How Code Representation Shapes False-Positive Dynamics in Cross-Language LLM Vulnerability Detection

How code representation format shapes false positive behaviour in cross-language LLM vulnerability detection remains poorly understood. We systematically vary training intensity and code representation format, comparing raw source text with pruned Abstract Syntax Trees at both training time and inference time, across two 8B-parameter LLMs (Qwen3-8B and Llama 3.1-8B-Instruct) fine-tuned on C/C++ data from the NIST Juliet Test Suite (v1.3) and evaluated on Java (OWASP Benchmark v1.2) and Python (BenchmarkPython v0.1). Cross-language FPR reflects the joint effect of training-time and inference-time representation, not either alone. Text fine-tuning drives FPR upward monotonically (Qwen3-8B: 0.763 zero-shot, 0.866 pilot, 1.000 full-scale) while F1 remains stable (0.637-0.688), masking the collapse. We argue surface-cue memorisation is the primary mechanism: text fine-tuning encodes C/C++-specific API names and syntactic idioms as vulnerability triggers that fire indiscriminately on target-language code. A cross-representation probe, applying text-trained weights to AST-encoded input without retraining, isolates this: Qwen3-8B FPR drops from 0.866 to 0.583, and 37.2% of false positives revert to true negatives under AST input alone. Direct AST fine-tuning does not preserve the benefit (FPR at least 0.970), as flat linearisation introduces structural surface cues of its own. The pattern replicates across both model families. On BenchmarkPython the AST probe yields FPR=0.554, within 2.9 percentage points of the Java result, despite maximal surface-syntax differences, substantially weakening a domain-shift explanation. These findings motivate a pre-deployment consistency gate, running alerts through both text and AST paths, as a retraining-free filter for false-positive-sensitive settings, at the cost of reduced recall.

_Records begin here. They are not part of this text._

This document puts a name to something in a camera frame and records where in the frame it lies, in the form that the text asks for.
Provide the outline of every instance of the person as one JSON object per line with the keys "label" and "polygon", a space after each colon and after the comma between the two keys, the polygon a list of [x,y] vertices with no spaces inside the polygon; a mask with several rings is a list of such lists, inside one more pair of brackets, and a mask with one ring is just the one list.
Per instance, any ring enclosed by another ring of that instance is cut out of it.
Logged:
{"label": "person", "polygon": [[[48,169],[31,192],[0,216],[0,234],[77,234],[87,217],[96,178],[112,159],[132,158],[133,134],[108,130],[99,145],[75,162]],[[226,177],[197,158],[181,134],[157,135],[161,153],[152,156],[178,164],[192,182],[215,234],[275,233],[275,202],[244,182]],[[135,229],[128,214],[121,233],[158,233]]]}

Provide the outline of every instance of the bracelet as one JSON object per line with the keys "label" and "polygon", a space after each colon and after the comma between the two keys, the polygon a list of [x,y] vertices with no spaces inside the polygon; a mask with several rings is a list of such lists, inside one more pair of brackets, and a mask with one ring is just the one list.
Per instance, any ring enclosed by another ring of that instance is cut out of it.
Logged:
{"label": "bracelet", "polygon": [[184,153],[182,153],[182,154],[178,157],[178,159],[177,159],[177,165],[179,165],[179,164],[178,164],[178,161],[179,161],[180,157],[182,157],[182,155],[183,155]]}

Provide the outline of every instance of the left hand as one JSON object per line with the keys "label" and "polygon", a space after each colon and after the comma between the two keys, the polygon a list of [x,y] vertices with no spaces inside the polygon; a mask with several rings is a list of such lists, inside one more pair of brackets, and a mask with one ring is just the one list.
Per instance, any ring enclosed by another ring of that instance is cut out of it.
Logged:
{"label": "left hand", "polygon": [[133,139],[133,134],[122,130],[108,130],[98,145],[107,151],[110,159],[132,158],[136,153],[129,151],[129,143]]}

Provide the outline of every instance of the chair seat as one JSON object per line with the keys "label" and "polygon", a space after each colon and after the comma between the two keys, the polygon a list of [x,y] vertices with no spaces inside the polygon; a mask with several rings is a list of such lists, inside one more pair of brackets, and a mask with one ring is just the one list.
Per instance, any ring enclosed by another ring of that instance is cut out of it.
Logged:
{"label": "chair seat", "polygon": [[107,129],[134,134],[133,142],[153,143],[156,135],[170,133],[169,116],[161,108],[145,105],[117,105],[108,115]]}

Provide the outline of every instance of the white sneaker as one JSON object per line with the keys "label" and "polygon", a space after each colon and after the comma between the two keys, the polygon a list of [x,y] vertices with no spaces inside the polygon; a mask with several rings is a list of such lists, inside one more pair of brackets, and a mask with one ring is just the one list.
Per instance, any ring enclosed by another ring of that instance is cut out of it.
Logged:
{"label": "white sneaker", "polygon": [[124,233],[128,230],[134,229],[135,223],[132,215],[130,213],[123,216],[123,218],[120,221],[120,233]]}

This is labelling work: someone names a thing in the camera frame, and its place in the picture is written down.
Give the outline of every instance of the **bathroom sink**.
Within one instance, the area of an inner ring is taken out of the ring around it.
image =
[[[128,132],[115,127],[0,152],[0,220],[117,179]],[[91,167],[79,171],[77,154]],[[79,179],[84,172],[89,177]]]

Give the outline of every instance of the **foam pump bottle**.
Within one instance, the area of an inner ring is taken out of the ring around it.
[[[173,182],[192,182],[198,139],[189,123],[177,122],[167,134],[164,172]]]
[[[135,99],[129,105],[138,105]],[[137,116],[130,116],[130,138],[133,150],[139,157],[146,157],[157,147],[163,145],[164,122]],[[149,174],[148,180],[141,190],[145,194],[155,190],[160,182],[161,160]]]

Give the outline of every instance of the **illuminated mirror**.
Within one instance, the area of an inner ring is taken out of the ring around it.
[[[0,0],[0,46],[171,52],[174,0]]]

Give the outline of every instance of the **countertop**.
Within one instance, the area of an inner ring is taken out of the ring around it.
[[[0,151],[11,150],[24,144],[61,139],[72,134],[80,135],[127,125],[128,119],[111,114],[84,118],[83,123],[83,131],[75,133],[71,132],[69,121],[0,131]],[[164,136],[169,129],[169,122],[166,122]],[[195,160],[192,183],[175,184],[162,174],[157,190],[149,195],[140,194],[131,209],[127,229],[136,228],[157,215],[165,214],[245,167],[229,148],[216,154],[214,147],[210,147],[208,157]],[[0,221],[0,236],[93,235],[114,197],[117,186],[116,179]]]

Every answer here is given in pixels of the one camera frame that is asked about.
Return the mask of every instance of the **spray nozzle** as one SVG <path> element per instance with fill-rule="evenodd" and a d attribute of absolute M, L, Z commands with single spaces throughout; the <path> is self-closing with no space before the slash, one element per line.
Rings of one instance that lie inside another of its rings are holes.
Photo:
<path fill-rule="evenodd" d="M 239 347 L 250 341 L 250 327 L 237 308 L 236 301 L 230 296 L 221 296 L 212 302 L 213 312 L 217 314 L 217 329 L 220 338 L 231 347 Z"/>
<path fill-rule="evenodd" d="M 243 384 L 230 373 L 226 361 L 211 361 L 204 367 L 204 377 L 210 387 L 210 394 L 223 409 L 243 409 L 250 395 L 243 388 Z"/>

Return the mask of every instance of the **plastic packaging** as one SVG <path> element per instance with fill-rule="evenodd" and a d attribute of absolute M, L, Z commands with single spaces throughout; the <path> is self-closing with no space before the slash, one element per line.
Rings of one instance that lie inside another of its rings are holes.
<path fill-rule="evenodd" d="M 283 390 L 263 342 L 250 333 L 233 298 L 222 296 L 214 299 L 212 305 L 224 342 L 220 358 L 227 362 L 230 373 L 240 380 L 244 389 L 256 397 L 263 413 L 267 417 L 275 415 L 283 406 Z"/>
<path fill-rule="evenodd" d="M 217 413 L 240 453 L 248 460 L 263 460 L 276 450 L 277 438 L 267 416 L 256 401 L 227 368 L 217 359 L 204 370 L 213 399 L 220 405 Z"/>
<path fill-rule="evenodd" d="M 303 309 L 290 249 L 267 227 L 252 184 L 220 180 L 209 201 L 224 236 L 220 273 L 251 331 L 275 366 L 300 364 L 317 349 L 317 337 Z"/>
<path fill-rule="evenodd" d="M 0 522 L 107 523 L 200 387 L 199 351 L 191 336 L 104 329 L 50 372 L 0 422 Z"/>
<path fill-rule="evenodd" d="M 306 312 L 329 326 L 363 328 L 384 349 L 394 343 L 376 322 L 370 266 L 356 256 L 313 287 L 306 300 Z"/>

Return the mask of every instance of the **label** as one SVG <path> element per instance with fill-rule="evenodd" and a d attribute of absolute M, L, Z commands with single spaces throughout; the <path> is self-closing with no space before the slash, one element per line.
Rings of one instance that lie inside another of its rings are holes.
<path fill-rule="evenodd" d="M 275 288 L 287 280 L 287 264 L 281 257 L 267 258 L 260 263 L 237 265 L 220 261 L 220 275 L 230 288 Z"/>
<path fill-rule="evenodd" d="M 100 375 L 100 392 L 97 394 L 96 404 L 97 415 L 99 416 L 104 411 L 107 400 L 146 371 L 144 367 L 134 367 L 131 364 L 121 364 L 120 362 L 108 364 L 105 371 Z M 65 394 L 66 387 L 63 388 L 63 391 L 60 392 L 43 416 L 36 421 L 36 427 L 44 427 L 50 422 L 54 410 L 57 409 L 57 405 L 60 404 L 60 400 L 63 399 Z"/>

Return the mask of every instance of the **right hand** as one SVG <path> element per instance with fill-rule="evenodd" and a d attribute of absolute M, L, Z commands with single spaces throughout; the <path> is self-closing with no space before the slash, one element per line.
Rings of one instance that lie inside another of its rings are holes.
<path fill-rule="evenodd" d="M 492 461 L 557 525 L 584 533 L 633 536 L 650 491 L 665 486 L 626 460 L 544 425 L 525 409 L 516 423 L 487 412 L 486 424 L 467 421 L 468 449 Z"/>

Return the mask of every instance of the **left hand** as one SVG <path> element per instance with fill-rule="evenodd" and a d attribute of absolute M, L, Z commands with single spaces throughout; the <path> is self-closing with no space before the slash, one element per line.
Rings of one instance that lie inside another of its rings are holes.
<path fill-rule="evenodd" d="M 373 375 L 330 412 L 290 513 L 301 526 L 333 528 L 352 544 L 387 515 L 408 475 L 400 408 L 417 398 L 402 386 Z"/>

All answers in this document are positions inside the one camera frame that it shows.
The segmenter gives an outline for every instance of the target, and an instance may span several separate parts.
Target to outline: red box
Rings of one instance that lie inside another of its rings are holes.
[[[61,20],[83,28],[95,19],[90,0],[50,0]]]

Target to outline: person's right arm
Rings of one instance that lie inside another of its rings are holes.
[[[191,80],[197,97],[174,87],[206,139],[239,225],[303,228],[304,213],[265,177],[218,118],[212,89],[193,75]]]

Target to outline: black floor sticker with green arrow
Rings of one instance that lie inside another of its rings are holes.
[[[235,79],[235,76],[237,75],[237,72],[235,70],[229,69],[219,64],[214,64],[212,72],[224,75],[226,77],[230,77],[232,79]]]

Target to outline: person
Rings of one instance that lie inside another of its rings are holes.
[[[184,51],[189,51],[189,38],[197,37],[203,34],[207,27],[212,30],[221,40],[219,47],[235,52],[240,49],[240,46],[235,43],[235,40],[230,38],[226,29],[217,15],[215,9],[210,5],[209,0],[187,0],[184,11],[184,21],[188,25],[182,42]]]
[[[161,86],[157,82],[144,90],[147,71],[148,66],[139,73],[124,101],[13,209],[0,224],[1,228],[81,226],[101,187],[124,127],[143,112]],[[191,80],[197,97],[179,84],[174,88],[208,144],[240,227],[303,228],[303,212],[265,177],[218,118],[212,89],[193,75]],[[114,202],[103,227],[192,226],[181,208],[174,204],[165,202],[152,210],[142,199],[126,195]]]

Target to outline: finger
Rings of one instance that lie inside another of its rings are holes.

翻译：代码表示形式如何影响跨语言大语言模型（LLM）漏洞检测中的误报行为，仍是一个理解不足的问题。我们系统性地变化训练强度与代码表示形式，比较原始源代码与剪枝抽象语法树（AST）在训练阶段和推理阶段的表现，采用基于NIST Juliet测试套件（v1.3）中C/C++数据微调的两个8B参数LLM（Qwen3-8B与Llama 3.1-8B-Instruct），并在Java（OWASP Benchmark v1.2）与Python（BenchmarkPython v0.1）数据集上进行评估。跨语言误报率（FPR）反映了训练时与推理时表示形式的联合效应，而非单一因素作用。文本微调促使FPR单调上升（Qwen3-8B：零样本0.763，小规模0.866，全量1.000），而F1分数保持稳定（0.637-0.688），掩盖了这一性能崩塌。我们认为表面线索记忆是主要机制：文本微调将C/C++特有的API名称与句法习语编码为漏洞触发信号，这些信号在目标语言代码上无差别地激活。通过交叉表示探测——在不重新训练的情况下将文本训练权重应用于AST编码输入——可隔离这一效应：Qwen3-8B的FPR从0.866降至0.583，且37.2%的误报在仅使用AST输入时恢复为真阴性。直接进行AST微调无法保持此优势（FPR至少为0.970），因为扁平线性化引入了自身的结构性表面线索。该模式在两个模型家族中均得到复现。在BenchmarkPython上，AST探测得到FPR=0.554，与Java结果相差不到2.9个百分点（尽管表面句法差异极大），这显著削弱了域迁移解释。这些发现促使我们提出一种部署前一致性检测机制——通过文本与AST两条路径运行告警——作为无重训练过滤器用于误报敏感场景，但代价是召回率降低。